### Your objective
Your job is to set down the stretch of entries that opens with the line containing "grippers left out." and closes with the line containing "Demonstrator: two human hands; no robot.". Keep both end lines, copy each exactly, and add nothing.
== Recorded information ==
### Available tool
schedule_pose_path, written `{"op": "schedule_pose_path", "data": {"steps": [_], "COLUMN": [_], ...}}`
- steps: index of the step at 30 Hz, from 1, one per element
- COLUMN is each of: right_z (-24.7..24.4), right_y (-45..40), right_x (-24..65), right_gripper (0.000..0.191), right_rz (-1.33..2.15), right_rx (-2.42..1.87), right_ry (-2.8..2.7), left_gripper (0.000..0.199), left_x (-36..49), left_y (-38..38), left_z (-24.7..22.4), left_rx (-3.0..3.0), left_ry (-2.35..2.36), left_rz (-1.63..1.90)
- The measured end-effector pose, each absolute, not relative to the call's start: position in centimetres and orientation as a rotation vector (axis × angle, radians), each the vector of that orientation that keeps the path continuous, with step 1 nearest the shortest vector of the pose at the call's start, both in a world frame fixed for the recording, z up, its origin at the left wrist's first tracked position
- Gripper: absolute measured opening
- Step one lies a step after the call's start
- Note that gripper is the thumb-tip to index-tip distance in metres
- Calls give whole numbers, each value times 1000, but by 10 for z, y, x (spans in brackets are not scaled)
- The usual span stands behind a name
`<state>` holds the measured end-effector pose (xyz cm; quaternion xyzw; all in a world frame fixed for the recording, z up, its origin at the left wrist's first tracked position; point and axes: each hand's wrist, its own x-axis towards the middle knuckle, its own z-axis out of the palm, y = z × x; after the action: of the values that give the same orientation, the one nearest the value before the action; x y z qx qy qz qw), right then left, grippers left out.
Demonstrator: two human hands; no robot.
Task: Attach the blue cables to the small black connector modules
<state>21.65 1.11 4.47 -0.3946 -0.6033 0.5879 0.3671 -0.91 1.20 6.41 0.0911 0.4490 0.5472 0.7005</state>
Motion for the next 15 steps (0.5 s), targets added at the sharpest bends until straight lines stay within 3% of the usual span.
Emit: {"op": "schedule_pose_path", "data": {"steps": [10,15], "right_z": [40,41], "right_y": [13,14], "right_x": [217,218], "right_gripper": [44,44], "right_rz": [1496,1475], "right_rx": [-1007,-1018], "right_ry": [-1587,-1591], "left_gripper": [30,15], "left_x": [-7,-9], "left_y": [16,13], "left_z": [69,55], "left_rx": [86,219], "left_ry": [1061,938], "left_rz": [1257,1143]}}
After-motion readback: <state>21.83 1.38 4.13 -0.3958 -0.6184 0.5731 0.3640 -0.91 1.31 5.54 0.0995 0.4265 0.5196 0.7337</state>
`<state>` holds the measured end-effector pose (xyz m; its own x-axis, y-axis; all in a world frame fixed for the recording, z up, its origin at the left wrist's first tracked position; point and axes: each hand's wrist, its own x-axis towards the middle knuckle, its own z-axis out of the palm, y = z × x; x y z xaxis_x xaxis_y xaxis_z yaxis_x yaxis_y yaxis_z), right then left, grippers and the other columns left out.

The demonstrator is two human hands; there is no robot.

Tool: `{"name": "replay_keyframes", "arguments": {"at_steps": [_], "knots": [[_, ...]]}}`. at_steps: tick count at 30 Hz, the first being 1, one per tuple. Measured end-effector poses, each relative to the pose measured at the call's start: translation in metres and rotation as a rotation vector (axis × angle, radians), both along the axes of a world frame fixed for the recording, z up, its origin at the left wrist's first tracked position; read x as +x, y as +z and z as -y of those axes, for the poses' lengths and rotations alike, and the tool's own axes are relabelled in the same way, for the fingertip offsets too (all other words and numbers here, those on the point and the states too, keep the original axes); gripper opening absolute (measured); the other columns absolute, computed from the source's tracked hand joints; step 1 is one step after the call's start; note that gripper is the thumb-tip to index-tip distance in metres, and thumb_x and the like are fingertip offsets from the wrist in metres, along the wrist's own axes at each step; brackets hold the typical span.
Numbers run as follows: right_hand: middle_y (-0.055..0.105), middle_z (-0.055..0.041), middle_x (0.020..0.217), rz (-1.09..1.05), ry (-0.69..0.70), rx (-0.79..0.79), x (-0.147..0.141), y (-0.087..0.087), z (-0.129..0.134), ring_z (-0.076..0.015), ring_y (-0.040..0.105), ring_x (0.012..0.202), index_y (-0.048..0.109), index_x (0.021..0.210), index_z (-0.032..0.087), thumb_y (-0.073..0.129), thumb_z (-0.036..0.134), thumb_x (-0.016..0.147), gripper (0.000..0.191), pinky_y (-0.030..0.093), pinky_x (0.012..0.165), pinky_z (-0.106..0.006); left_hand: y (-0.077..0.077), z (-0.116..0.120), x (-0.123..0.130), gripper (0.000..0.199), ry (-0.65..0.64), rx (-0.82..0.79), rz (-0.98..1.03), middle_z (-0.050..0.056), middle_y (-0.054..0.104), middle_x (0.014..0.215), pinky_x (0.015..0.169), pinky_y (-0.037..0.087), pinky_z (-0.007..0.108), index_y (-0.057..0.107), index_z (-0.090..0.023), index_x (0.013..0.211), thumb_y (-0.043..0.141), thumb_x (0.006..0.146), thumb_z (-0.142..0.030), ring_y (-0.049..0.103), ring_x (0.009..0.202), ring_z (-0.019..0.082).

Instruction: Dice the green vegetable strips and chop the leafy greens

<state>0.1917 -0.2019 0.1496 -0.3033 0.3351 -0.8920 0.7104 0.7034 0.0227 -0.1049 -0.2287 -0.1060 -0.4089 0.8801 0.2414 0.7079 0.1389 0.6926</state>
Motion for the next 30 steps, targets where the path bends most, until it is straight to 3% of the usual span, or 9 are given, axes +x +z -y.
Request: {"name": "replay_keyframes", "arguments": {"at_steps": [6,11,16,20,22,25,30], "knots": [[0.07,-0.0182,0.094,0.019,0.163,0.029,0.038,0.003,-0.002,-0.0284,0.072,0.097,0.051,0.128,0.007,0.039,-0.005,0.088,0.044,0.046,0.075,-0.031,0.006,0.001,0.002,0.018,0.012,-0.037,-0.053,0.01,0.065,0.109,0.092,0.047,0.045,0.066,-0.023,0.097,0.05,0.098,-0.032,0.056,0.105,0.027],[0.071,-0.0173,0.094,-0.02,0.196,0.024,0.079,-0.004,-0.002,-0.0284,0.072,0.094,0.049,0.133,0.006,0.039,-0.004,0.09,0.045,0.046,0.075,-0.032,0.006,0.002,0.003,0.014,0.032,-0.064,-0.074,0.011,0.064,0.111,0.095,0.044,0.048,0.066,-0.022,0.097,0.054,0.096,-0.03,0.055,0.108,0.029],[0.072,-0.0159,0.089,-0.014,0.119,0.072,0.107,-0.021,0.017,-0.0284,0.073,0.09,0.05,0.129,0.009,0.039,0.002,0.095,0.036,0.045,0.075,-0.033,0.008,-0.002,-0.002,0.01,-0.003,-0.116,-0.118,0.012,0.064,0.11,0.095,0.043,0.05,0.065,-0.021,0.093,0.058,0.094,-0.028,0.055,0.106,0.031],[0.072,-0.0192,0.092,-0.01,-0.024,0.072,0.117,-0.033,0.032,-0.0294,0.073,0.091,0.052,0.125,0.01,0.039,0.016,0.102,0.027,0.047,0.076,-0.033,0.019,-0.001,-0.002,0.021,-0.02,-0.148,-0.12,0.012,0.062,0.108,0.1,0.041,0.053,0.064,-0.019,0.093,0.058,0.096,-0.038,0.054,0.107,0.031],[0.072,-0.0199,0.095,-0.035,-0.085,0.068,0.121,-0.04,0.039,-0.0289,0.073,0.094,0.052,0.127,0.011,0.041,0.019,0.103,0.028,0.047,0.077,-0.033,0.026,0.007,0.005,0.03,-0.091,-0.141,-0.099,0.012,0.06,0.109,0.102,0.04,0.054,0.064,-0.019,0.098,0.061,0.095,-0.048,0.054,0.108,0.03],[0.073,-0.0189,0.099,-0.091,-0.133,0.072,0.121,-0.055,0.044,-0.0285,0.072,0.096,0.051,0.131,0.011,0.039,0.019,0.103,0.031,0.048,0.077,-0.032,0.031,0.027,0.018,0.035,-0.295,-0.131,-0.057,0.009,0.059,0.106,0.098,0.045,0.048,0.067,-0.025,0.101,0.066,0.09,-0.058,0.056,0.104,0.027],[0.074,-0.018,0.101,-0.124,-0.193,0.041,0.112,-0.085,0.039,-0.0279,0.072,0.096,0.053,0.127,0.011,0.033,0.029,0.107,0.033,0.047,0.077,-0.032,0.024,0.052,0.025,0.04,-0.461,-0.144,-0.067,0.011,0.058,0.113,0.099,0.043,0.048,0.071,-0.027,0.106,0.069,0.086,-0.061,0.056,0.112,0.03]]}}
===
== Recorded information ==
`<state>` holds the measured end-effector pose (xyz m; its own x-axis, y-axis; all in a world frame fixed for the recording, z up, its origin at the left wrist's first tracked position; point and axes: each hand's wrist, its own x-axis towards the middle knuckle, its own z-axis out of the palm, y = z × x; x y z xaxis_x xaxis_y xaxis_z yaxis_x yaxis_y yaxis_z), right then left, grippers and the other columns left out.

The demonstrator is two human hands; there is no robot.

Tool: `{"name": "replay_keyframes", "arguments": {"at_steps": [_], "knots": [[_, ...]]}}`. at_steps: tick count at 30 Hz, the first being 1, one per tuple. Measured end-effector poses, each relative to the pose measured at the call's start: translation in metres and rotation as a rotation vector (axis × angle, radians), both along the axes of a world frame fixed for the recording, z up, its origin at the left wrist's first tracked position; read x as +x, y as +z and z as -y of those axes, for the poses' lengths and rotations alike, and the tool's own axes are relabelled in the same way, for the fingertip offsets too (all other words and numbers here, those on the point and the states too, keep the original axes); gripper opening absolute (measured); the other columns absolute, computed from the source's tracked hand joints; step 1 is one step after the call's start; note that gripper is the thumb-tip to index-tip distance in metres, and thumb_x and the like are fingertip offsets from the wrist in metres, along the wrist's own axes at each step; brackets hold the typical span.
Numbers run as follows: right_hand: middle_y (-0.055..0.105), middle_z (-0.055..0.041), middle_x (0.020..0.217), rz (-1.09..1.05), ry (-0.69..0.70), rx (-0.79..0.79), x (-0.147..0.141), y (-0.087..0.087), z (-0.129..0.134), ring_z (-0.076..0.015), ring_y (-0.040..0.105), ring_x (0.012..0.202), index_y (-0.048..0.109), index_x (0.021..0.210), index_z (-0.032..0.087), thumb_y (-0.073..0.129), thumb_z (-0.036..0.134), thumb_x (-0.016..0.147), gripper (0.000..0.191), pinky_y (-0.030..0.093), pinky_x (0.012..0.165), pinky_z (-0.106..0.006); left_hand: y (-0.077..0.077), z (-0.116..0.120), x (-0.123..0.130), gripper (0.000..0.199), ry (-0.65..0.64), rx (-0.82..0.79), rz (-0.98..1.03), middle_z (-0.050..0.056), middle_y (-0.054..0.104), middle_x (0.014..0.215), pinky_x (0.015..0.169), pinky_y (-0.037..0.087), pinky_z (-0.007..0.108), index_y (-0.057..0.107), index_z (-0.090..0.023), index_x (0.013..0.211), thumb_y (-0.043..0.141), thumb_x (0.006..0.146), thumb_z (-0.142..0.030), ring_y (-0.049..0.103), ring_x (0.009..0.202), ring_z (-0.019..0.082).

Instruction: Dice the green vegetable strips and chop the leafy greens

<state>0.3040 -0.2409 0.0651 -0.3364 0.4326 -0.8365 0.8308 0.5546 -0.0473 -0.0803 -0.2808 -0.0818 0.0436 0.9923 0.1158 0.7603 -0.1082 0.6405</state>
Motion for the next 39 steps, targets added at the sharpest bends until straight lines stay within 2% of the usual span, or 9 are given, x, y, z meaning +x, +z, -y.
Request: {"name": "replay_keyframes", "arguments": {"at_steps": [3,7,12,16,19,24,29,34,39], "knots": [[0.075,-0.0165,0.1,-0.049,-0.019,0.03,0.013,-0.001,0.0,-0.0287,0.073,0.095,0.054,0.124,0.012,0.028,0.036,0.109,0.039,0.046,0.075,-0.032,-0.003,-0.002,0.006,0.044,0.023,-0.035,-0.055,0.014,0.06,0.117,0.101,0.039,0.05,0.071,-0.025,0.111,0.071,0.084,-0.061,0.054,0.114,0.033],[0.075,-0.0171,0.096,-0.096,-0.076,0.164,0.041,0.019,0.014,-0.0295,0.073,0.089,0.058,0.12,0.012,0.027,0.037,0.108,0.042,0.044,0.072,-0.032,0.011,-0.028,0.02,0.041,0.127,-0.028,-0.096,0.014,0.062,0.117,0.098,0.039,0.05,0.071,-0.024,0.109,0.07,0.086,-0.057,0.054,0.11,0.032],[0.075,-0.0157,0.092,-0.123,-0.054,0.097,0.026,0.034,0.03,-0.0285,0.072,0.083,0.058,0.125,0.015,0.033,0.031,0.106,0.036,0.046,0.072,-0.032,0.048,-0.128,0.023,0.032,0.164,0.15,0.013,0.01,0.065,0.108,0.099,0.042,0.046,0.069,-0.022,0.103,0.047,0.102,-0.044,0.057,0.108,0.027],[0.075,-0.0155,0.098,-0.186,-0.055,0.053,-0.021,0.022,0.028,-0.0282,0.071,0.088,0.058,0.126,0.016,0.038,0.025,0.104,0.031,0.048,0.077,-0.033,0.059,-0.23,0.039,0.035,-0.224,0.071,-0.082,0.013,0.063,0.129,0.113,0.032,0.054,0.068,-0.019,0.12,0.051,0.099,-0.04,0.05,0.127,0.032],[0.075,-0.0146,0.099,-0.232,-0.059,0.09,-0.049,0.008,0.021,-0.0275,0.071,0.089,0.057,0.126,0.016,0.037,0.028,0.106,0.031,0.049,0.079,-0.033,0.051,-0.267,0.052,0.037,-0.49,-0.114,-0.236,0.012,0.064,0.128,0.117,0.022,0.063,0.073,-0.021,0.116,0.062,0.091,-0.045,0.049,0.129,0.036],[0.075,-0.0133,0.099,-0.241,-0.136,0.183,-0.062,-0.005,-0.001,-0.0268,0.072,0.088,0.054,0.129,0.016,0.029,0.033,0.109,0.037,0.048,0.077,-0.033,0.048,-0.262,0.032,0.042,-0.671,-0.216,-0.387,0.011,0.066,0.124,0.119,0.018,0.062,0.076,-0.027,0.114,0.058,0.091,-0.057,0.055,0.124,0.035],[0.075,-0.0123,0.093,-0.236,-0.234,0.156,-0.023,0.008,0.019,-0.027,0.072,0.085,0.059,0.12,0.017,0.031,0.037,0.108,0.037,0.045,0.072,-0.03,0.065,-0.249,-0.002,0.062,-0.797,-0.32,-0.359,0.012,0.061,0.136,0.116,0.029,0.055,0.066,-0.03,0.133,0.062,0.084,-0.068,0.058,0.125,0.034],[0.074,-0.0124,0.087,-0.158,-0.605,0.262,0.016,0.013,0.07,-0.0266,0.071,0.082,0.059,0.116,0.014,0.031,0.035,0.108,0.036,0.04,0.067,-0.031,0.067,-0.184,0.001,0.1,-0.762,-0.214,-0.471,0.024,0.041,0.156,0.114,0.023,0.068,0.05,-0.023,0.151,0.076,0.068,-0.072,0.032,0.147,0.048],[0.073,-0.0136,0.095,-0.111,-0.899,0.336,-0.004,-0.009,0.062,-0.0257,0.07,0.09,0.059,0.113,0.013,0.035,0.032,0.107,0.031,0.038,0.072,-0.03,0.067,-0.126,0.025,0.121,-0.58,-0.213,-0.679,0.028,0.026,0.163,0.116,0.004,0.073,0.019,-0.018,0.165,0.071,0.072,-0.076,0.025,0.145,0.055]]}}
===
### Response area
`<state>` holds the measured end-effector pose (xyz cm; quaternion xyzw; all in a world frame fixed for the recording, z up, its origin at the left wrist's first tracked position; point and axes: each hand's wrist, its own x-axis towards the middle knuckle, its own z-axis out of the palm, y = z × x; after the action: of the values that give the same orientation, the one nearest the value before the action; x y z qx qy qz qw), right then left, grippers left out.
Demonstrator: two human hands; no robot.

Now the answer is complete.